Introduction

  • Simple Linear Regression (SLR) models the relationship between one predictor (x) and a response (y).
  • Equation:
    \[ y = \beta_0 + \beta_1 x + \epsilon \]

Example Dataset

We’ll use the mtcars dataset in R.
- Predictor: wt (car weight)
- Response: mpg (miles per gallon)

Scatterplot of Data

Fitting the Model

The fitted regression line is:
\[ \hat{y} = \hat{\beta}_0 + \hat{\beta}_1 x \]

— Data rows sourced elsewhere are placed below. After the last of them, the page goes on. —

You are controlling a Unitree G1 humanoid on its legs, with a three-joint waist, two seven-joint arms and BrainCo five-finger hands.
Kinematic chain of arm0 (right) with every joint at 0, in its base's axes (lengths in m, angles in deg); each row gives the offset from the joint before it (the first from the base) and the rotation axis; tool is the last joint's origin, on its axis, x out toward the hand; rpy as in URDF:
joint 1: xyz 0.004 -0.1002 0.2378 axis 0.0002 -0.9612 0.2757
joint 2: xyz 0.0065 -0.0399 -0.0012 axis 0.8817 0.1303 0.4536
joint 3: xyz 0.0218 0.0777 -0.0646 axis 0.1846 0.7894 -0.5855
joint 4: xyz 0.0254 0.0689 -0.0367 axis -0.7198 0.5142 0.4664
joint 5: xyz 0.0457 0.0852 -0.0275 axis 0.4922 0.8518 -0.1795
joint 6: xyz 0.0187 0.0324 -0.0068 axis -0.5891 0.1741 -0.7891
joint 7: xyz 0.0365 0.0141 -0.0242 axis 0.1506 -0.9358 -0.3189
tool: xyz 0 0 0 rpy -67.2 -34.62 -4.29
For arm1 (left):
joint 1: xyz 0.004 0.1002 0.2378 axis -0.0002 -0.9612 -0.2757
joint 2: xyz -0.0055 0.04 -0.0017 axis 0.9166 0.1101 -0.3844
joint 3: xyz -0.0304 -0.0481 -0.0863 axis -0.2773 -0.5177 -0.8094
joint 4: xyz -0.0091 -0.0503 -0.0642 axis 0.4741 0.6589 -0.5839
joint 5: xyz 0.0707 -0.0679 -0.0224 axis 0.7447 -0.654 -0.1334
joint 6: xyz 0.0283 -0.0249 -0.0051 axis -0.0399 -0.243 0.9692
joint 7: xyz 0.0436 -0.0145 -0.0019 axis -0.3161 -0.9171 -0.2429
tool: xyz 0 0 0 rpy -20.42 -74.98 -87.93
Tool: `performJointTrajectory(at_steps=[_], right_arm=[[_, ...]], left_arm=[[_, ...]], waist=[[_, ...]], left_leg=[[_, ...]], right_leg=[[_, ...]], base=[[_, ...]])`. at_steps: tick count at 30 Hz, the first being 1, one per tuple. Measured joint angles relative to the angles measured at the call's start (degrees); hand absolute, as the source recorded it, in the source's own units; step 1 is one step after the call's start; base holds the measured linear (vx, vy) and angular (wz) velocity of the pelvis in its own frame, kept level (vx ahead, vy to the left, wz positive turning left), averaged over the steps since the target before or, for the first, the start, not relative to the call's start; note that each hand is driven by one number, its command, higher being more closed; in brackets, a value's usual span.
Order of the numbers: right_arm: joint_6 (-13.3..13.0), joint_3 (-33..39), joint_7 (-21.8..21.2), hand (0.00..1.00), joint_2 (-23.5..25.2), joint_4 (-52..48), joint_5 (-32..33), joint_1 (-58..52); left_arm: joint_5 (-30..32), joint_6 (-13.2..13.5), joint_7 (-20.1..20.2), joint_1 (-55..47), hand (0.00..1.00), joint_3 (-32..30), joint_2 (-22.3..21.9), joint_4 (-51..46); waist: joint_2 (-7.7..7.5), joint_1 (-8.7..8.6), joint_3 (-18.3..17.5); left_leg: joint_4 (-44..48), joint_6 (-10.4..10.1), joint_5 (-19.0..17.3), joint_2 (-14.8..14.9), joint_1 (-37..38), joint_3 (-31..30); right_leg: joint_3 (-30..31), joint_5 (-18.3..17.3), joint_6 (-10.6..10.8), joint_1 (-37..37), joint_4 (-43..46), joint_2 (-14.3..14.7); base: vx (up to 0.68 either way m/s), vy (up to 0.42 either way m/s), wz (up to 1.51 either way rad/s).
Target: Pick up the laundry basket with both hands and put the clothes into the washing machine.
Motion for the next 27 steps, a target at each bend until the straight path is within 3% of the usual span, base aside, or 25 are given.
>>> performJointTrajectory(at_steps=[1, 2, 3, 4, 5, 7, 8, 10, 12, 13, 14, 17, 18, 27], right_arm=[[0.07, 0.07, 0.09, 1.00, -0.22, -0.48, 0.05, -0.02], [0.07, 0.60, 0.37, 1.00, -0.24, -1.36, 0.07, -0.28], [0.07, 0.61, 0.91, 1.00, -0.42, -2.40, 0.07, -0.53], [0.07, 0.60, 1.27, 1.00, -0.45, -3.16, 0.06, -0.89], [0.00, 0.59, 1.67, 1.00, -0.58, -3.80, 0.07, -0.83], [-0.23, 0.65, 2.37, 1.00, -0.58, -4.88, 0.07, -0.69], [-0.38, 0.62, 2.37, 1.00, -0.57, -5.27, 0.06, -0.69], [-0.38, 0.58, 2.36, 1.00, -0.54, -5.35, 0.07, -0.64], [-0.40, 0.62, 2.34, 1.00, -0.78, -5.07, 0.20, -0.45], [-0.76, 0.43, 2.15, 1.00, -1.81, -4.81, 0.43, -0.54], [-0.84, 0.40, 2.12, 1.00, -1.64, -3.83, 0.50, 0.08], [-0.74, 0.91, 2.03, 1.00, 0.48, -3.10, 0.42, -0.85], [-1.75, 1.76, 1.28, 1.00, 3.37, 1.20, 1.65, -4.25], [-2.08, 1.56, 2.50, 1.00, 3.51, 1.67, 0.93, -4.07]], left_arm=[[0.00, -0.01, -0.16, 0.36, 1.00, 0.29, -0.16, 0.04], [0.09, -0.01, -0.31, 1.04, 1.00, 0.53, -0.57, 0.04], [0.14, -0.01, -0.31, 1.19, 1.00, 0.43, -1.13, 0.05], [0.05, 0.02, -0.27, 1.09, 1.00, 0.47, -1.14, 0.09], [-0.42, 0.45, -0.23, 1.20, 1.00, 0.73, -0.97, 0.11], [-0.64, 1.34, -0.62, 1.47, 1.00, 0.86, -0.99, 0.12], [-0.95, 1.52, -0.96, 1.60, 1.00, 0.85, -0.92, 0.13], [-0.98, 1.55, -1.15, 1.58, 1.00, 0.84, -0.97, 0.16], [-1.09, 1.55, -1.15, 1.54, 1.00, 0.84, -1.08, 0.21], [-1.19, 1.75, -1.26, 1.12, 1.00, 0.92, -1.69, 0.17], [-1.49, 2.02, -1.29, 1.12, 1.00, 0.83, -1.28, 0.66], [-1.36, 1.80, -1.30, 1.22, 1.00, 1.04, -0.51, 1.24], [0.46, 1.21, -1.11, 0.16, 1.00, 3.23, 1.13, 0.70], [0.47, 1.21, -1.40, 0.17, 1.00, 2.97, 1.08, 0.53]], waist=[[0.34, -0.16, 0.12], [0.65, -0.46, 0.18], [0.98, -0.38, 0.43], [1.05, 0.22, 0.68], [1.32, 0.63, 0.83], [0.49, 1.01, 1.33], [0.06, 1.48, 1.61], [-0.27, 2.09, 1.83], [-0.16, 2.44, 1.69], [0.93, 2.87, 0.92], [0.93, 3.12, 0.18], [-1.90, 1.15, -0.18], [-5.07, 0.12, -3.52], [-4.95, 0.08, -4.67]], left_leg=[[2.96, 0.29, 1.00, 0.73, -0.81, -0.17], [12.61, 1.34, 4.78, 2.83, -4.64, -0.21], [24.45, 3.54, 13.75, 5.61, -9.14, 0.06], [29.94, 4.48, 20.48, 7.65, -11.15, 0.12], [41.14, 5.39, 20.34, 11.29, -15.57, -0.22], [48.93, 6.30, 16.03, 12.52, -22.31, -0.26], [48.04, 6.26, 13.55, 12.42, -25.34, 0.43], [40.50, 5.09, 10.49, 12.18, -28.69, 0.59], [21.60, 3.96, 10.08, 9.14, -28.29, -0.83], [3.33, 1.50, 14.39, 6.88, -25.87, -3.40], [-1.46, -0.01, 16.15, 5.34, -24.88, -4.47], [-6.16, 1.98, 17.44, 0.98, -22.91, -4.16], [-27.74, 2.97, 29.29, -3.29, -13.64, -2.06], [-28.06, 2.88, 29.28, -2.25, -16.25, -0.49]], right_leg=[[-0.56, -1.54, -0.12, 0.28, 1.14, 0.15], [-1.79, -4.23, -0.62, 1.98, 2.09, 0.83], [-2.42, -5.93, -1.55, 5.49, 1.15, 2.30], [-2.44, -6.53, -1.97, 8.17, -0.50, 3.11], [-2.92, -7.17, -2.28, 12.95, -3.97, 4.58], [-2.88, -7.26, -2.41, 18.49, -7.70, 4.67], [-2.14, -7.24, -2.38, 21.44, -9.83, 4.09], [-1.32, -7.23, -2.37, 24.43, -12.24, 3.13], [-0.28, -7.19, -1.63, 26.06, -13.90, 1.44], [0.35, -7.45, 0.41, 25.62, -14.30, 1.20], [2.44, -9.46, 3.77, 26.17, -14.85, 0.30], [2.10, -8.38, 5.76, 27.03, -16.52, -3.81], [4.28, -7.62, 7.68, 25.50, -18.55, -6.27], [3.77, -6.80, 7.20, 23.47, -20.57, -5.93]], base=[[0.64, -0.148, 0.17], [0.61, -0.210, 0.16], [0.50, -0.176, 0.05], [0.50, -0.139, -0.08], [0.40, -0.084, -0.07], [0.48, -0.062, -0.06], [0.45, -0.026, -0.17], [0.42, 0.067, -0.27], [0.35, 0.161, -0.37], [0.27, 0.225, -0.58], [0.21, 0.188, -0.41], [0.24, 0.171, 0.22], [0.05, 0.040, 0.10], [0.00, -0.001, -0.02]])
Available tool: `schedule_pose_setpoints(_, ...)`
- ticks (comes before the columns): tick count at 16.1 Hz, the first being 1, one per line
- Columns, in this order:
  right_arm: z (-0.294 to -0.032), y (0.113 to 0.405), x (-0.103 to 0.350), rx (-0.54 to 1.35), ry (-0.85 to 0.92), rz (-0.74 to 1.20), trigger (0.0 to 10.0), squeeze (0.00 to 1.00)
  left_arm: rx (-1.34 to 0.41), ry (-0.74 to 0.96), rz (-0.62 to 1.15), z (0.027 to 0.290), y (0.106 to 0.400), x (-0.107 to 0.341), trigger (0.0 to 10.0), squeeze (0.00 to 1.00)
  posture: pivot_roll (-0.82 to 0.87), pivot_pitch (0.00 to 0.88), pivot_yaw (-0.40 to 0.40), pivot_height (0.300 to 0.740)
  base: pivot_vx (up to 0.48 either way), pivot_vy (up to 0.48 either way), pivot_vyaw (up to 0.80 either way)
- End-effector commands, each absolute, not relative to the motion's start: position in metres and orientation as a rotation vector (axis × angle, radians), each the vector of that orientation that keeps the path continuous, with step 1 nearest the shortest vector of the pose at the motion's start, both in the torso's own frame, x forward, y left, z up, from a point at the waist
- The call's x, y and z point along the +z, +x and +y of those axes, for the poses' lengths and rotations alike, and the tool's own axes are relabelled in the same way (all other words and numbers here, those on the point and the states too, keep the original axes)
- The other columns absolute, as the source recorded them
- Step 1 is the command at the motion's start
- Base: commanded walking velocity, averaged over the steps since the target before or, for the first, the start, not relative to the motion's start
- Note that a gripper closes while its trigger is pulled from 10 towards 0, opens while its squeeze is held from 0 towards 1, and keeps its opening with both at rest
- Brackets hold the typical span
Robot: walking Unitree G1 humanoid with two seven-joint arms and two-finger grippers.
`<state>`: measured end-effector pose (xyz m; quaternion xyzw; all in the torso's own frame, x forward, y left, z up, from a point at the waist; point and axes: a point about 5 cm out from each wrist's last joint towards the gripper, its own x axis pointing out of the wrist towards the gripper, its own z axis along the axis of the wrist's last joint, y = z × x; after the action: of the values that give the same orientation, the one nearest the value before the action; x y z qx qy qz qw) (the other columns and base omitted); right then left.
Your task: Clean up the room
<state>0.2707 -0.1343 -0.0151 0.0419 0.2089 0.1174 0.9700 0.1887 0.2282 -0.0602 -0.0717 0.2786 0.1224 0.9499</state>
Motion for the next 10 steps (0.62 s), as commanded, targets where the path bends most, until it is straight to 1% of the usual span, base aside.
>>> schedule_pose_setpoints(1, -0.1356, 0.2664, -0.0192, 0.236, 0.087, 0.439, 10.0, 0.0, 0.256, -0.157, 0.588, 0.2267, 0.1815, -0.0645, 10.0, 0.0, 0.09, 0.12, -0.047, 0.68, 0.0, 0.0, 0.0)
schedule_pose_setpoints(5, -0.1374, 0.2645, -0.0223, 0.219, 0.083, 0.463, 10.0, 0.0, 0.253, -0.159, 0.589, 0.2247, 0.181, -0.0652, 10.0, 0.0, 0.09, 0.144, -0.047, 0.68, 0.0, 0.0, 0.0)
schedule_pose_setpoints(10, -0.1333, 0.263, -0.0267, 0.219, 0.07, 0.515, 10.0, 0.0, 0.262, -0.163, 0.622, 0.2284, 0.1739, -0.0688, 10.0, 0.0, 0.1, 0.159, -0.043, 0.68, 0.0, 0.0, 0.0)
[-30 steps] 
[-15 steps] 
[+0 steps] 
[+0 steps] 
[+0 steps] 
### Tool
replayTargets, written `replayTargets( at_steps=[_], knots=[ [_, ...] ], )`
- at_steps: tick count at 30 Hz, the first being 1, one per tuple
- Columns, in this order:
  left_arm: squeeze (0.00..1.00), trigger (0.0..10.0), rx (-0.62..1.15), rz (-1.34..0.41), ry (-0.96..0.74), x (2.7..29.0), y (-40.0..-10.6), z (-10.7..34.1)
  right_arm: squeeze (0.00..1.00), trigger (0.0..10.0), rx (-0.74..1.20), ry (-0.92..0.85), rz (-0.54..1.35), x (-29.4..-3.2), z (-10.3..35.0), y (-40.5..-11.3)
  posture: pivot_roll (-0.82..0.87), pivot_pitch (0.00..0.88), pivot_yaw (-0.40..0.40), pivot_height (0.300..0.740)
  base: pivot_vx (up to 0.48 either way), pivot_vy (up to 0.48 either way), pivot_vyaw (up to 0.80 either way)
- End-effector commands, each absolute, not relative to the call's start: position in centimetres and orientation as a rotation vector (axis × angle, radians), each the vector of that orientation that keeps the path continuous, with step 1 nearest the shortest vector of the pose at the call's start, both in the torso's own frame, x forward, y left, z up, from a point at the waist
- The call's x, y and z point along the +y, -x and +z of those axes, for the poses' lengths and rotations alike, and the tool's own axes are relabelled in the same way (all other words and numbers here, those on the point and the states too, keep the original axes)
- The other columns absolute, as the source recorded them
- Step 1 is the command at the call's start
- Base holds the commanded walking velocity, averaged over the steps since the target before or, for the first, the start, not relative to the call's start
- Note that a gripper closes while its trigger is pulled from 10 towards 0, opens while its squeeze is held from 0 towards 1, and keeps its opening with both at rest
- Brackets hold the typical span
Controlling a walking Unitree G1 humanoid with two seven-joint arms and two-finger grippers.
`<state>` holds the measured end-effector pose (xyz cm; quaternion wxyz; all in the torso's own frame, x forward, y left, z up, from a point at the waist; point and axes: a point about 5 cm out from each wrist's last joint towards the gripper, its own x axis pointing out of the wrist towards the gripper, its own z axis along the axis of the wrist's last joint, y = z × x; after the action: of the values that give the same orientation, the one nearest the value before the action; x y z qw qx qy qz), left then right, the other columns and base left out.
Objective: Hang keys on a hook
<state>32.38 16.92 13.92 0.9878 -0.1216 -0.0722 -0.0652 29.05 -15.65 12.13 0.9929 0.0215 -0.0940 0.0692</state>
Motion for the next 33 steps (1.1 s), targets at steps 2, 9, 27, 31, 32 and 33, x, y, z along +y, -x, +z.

## (Intercept)          wt 
##   37.285126   -5.344472

Scatterplot with Regression Line

## `geom_smooth()` using formula = 'y ~ x'

R Code Example

# Fit linear regression
fit <- lm(mpg ~ wt, data=mtcars)

# Summary of results
summary(fit)

# Plot regression line
ggplot(mtcars, aes(x=wt, y=mpg)) +
  geom_point() +
  geom_smooth(method="lm")

Interactive 3D Plot (Plotly)

Statistical Inference

We test the null hypothesis:
\[ H_0 : \beta_1 = 0 \quad \text{vs} \quad H_a : \beta_1 \neq 0 \]
- If p-value < 0.05 → reject \(H_0\).
- Conclude there is a significant linear relationship.

Conclusion

  • SLR models the linear relationship between X and Y.
  • Example with mtcars shows weight strongly affects mpg.
  • Tools used: ggplot, plotly, R code, LaTeX math.